EXERCISE PROMPT » Using the entries below, write out the line with "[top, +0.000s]", the line with "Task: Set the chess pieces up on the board", and every line in between, exactly as each is written.

(Saved data entries)

BEGIN

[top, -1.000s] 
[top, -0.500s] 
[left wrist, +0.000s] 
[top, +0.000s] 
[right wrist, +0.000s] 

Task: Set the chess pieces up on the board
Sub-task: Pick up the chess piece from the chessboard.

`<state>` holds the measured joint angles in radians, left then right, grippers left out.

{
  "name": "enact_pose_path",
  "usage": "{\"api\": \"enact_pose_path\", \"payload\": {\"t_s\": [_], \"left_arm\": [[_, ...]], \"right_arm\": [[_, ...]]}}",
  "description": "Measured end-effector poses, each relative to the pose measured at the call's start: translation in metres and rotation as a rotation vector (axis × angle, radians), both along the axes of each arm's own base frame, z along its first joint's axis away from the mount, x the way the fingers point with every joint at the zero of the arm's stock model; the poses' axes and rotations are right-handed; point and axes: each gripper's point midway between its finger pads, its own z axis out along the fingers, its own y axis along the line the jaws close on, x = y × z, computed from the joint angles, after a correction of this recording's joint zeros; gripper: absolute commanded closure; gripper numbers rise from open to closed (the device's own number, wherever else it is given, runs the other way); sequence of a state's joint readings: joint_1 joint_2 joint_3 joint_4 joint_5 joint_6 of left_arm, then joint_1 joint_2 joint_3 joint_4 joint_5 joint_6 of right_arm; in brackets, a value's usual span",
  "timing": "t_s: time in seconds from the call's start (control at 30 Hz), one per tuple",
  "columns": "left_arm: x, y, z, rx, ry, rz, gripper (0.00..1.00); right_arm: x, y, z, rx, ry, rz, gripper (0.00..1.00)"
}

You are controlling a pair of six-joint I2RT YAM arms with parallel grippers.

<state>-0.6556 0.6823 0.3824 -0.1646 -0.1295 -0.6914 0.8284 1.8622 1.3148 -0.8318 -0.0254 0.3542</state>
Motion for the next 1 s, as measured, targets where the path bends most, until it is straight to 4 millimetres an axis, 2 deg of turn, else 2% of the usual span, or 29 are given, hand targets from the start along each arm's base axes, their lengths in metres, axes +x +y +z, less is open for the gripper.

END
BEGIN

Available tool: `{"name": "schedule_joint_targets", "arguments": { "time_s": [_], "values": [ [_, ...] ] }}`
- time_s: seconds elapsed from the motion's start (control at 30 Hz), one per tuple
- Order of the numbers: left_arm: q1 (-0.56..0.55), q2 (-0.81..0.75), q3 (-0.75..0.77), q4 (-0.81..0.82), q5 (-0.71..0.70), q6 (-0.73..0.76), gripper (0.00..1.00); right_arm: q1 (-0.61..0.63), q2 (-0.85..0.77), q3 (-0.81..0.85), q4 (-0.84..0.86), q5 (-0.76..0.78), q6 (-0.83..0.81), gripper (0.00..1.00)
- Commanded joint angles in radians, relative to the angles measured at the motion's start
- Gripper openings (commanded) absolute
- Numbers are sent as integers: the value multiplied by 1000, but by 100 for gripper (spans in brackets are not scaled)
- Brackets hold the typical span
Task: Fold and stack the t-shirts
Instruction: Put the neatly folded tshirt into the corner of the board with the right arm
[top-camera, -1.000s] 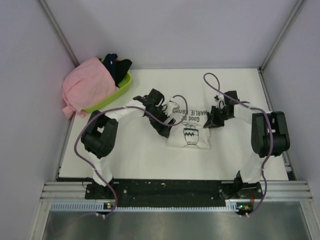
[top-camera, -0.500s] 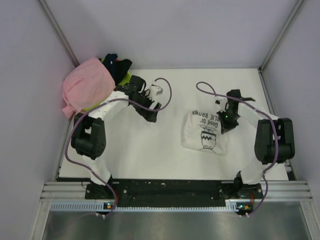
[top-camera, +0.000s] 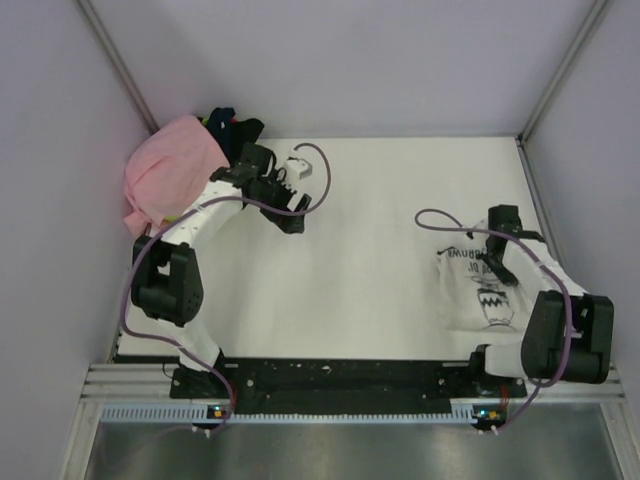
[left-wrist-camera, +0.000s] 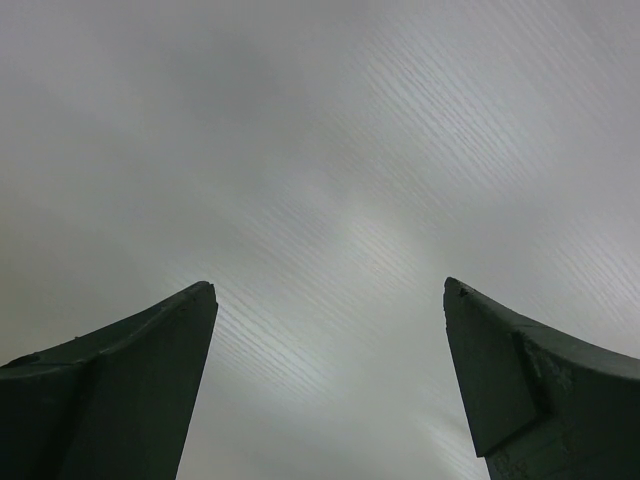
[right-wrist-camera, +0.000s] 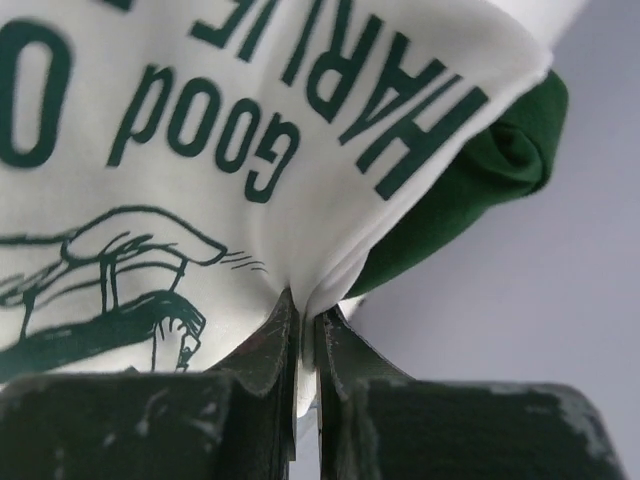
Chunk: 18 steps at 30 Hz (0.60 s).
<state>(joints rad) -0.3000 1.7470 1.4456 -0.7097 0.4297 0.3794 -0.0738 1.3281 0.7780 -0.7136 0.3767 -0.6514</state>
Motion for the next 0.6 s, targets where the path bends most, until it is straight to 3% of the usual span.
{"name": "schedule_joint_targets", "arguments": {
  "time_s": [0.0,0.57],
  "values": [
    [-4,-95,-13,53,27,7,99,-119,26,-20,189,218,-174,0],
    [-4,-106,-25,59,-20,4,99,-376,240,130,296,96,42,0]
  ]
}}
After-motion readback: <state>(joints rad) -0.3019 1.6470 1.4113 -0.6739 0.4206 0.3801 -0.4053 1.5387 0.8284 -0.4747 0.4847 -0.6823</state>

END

EXPECTED ANSWER »
[top, +0.000s] 
[right wrist, +0.000s] 

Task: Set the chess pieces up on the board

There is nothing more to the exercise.